WORK REQUEST:
Each line in the entries below that contains the word "example" counts once. Report how many there are and nothing more.

Stored dataset items:

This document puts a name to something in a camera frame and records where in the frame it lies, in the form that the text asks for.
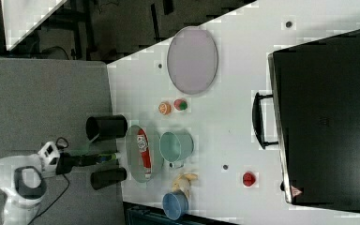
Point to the black toaster oven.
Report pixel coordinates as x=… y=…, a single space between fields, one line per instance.
x=316 y=97

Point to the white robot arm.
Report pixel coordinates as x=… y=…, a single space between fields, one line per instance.
x=22 y=179

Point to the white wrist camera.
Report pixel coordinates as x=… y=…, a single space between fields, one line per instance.
x=49 y=157

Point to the black cylinder upper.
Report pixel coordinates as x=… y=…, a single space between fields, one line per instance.
x=103 y=128

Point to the black cylinder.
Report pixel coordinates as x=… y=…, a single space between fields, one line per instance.
x=103 y=179
x=103 y=128

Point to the blue cup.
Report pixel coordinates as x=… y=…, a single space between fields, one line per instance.
x=175 y=204

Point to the black cylinder lower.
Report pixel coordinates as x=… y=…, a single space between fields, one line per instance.
x=103 y=179

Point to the purple round plate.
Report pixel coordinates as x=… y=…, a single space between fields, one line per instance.
x=192 y=60

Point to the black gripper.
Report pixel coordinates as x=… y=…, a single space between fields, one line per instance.
x=67 y=162

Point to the red ketchup bottle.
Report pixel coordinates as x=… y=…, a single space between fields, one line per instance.
x=143 y=146

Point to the orange slice toy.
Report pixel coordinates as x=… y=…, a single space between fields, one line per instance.
x=165 y=108

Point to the strawberry toy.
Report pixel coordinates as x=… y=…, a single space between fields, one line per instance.
x=180 y=105

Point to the banana toy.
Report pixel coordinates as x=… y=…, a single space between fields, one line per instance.
x=183 y=181

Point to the green bottle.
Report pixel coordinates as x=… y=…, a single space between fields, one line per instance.
x=106 y=156

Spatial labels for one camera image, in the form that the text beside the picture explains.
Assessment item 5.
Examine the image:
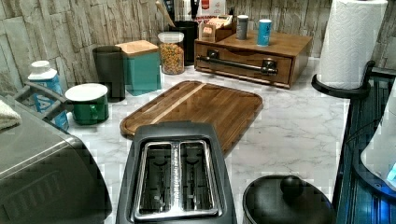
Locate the paper towel roll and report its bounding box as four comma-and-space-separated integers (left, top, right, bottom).
318, 0, 388, 90

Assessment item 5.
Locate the dark metal drawer handle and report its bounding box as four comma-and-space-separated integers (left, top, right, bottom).
196, 50, 278, 76

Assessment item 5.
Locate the beige folded cloth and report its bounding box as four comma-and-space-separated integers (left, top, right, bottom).
0, 100, 21, 130

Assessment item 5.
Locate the blue white plastic bottle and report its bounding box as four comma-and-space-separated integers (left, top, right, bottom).
27, 60, 70, 132

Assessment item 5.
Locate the black pot lid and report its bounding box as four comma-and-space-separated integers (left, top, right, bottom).
243, 175, 336, 224

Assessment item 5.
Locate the wooden drawer box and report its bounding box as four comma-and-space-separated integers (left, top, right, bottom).
194, 31, 312, 89

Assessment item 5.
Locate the teal canister wooden lid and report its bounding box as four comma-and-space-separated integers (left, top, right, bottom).
118, 40, 162, 96

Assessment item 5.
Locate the wooden spoon handle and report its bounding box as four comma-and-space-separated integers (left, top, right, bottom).
155, 0, 175, 27

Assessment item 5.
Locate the wooden tea bag organizer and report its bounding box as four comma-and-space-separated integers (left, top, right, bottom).
198, 15, 236, 42

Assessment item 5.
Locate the grey spice shaker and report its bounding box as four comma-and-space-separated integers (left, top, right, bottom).
236, 15, 248, 40

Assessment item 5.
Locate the blue spice shaker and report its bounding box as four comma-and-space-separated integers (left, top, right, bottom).
257, 19, 272, 47

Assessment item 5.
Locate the black paper towel holder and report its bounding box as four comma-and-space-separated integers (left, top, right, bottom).
311, 61, 375, 99

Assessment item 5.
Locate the green enamel mug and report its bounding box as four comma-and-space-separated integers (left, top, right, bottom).
65, 83, 108, 125

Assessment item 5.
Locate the glass jar of cereal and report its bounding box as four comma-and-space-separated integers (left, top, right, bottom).
158, 32, 184, 75

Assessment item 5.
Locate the black tall cup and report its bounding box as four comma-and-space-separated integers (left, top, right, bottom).
92, 46, 125, 103

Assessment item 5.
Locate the wooden cutting board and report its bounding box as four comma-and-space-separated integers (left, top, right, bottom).
120, 80, 263, 155

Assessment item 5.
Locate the black utensil holder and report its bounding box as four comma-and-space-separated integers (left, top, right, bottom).
169, 21, 198, 66

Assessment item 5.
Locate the black two-slot toaster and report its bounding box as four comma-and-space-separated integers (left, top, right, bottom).
116, 121, 237, 224

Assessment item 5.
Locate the red white box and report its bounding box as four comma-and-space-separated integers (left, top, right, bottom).
197, 0, 226, 16

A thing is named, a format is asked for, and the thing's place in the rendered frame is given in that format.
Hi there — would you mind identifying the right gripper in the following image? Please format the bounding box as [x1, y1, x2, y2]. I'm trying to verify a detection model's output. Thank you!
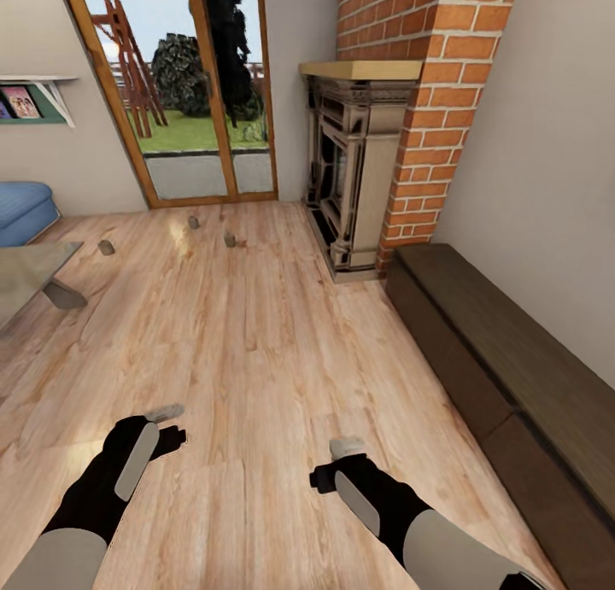
[309, 459, 340, 494]

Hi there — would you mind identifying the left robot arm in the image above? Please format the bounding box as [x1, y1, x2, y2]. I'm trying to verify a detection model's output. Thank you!
[0, 403, 186, 590]

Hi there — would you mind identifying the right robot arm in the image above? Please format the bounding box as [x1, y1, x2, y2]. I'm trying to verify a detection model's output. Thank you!
[309, 436, 552, 590]

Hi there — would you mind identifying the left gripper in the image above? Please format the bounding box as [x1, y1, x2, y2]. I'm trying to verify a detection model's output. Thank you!
[151, 425, 186, 460]

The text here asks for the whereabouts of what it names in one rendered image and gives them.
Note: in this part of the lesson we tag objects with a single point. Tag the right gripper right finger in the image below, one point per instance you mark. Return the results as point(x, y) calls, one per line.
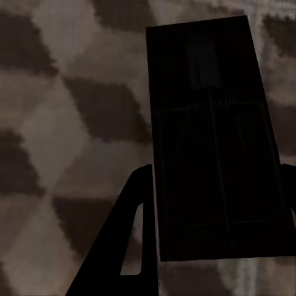
point(289, 179)

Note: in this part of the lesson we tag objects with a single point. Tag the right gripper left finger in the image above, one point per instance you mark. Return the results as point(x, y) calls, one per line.
point(99, 274)

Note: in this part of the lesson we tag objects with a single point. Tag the mousetrap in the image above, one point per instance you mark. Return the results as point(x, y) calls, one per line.
point(219, 187)

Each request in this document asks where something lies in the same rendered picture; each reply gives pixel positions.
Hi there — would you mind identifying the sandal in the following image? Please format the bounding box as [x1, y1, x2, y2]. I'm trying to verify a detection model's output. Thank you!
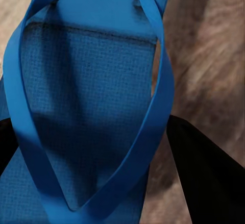
[0, 0, 175, 224]

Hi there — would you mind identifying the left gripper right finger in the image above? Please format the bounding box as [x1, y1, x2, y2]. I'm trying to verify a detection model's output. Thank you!
[166, 115, 245, 224]

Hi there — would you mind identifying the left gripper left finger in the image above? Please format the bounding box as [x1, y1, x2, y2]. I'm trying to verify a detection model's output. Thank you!
[0, 118, 19, 176]

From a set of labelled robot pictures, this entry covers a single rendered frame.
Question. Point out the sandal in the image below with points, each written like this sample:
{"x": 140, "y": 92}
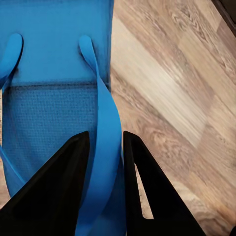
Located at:
{"x": 55, "y": 77}

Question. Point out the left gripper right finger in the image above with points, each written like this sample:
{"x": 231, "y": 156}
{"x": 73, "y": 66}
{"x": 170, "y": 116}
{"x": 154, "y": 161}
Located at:
{"x": 171, "y": 215}

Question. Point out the nightstand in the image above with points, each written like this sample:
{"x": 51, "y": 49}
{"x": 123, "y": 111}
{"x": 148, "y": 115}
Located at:
{"x": 227, "y": 9}

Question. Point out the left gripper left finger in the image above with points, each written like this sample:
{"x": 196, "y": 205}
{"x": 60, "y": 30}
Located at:
{"x": 48, "y": 204}

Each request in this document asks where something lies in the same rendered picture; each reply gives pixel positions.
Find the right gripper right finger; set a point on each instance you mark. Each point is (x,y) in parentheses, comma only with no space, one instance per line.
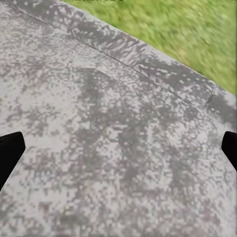
(229,147)

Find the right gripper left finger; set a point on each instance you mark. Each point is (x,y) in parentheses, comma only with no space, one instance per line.
(12,147)

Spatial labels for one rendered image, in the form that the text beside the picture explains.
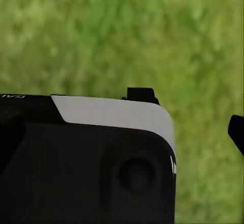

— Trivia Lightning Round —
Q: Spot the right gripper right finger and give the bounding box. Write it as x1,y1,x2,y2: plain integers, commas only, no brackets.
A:
228,115,244,156

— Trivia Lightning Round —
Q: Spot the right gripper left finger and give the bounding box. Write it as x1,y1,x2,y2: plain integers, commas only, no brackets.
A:
0,115,26,176

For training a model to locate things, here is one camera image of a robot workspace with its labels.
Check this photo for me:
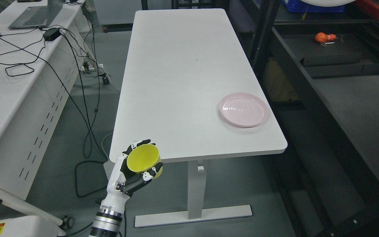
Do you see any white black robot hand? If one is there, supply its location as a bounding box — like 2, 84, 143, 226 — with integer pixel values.
100, 139, 156, 213

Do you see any yellow plastic cup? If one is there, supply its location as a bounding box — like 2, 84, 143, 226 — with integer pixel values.
127, 144, 163, 179

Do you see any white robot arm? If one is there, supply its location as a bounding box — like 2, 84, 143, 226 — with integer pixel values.
89, 207, 124, 237

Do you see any dark grey metal shelf rack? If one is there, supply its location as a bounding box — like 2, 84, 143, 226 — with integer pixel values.
229, 0, 379, 237

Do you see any white table leg base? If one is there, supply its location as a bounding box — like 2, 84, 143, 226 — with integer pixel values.
134, 160, 253, 228

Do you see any white power strip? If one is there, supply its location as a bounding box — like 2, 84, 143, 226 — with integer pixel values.
80, 64, 104, 73

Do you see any white long side desk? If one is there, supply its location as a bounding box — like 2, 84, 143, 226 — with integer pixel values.
0, 0, 94, 201

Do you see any pink plastic plate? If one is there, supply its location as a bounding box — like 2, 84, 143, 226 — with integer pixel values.
219, 92, 268, 128

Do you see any black power adapter brick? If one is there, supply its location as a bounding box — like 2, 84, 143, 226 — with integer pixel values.
43, 27, 61, 41

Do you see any grey open laptop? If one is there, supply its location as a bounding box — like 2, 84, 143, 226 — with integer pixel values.
9, 0, 64, 29

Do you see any blue plastic bin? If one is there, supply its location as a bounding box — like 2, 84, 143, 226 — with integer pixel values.
281, 0, 346, 13

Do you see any orange red bag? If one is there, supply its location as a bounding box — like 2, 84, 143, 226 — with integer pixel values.
314, 32, 337, 44

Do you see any black looped cable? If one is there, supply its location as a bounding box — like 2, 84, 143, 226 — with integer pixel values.
0, 39, 47, 77

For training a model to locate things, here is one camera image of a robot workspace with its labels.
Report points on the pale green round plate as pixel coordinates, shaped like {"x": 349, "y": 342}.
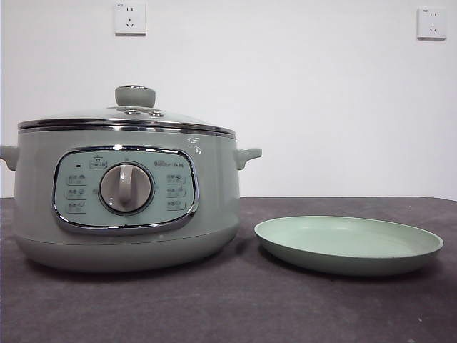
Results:
{"x": 357, "y": 262}

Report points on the glass lid with green knob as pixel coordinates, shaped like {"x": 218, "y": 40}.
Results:
{"x": 135, "y": 95}

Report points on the pale green electric steamer pot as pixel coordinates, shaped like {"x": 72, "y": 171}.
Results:
{"x": 214, "y": 200}

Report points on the white wall socket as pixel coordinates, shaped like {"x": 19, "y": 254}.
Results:
{"x": 432, "y": 24}
{"x": 130, "y": 19}

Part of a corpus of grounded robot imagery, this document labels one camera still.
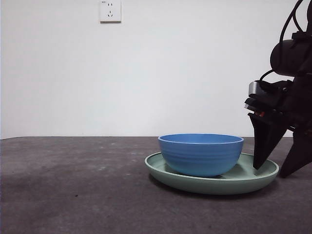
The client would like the blue ribbed bowl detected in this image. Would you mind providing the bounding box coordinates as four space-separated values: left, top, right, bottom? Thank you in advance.
157 133 245 178

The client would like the green round plate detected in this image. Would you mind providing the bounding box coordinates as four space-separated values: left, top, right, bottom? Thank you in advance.
144 151 280 195

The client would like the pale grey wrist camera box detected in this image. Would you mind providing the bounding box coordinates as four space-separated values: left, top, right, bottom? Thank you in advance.
248 80 263 96

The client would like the black cable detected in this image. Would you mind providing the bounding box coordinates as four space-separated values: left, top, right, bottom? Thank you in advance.
279 0 308 43

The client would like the white wall socket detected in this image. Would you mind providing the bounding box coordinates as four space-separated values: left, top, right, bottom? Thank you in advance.
99 0 122 24

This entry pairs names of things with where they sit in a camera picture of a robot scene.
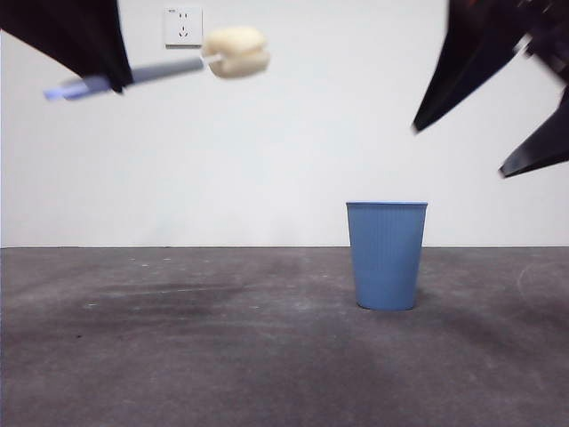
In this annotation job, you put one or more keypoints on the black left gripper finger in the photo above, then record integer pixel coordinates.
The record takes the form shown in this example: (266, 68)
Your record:
(66, 31)

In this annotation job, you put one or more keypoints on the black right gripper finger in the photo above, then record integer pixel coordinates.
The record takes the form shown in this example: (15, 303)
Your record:
(544, 147)
(471, 53)

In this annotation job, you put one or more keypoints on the blue ribbed plastic cup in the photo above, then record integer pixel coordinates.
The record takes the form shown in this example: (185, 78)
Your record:
(386, 258)

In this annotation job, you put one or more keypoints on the white wall socket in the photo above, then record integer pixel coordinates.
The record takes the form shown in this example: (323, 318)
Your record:
(184, 26)

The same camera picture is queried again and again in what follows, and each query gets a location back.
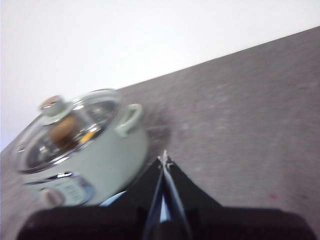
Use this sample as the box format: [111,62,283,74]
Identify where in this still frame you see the blue round plate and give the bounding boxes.
[99,191,172,223]

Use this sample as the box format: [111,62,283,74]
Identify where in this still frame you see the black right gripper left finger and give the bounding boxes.
[16,156,165,240]

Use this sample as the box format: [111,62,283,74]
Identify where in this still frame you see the glass lid with green knob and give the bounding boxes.
[14,88,124,175]

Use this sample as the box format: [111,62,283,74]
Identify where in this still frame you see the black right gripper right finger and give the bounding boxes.
[164,155,319,240]

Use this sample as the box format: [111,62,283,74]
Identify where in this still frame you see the pale green electric steamer pot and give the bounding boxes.
[14,102,150,207]

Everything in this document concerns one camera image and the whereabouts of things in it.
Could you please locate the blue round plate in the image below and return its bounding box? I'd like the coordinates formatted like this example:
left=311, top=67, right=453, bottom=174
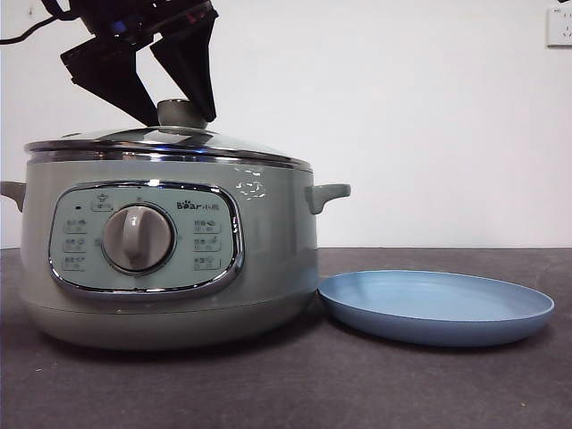
left=316, top=269, right=557, bottom=349

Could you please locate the black cable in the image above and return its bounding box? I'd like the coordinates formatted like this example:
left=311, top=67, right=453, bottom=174
left=0, top=6, right=90, bottom=46

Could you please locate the white wall socket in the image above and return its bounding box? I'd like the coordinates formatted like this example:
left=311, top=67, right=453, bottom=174
left=545, top=7, right=572, bottom=47

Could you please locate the glass lid with green knob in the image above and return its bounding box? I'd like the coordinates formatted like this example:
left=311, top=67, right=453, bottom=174
left=24, top=98, right=314, bottom=172

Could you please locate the pale green electric steamer pot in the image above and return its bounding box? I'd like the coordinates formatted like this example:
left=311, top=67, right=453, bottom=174
left=0, top=149, right=353, bottom=352

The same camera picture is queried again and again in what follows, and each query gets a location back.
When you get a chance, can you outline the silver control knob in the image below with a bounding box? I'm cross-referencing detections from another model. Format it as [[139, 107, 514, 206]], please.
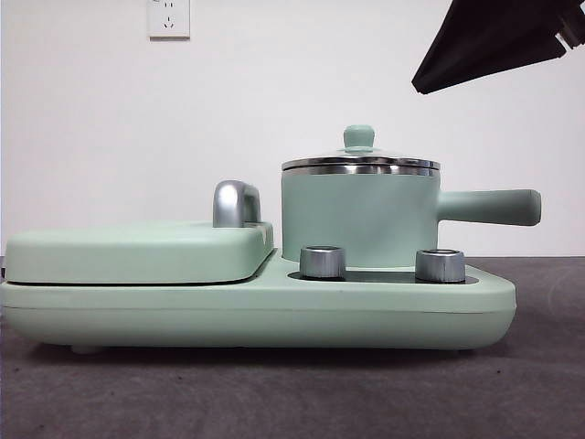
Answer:
[[414, 248, 467, 282], [299, 245, 348, 279]]

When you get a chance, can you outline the black control panel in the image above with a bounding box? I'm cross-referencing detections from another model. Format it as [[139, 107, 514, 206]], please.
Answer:
[[287, 269, 468, 284]]

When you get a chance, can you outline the glass pot lid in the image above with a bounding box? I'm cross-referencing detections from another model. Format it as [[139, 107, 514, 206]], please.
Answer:
[[281, 125, 441, 174]]

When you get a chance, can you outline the mint green grill cover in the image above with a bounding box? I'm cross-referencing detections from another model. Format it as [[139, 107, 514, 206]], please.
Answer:
[[3, 220, 276, 285]]

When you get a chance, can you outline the white wall socket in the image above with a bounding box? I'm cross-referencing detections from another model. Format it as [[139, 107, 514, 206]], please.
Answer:
[[148, 0, 192, 40]]

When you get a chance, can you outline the silver grill cover handle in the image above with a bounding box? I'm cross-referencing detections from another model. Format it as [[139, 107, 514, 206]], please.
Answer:
[[212, 180, 262, 229]]

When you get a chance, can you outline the mint green pot with handle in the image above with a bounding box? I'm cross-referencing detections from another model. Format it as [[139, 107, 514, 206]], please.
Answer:
[[280, 165, 543, 271]]

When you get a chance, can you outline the mint green breakfast machine base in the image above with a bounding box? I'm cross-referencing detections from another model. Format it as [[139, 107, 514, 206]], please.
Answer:
[[0, 249, 518, 357]]

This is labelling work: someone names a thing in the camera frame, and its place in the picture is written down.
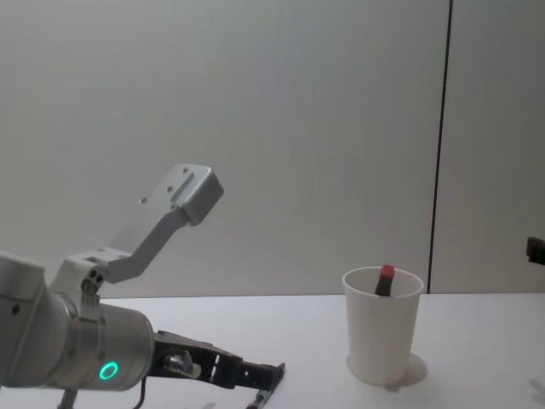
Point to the white paper cup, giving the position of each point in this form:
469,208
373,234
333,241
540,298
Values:
381,332

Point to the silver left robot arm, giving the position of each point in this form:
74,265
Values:
98,336

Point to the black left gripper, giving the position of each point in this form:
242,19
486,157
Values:
204,360

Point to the dark brown box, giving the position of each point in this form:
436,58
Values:
536,250

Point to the black marker with red cap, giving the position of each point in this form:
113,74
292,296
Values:
386,281

WRITTEN RESPONSE:
9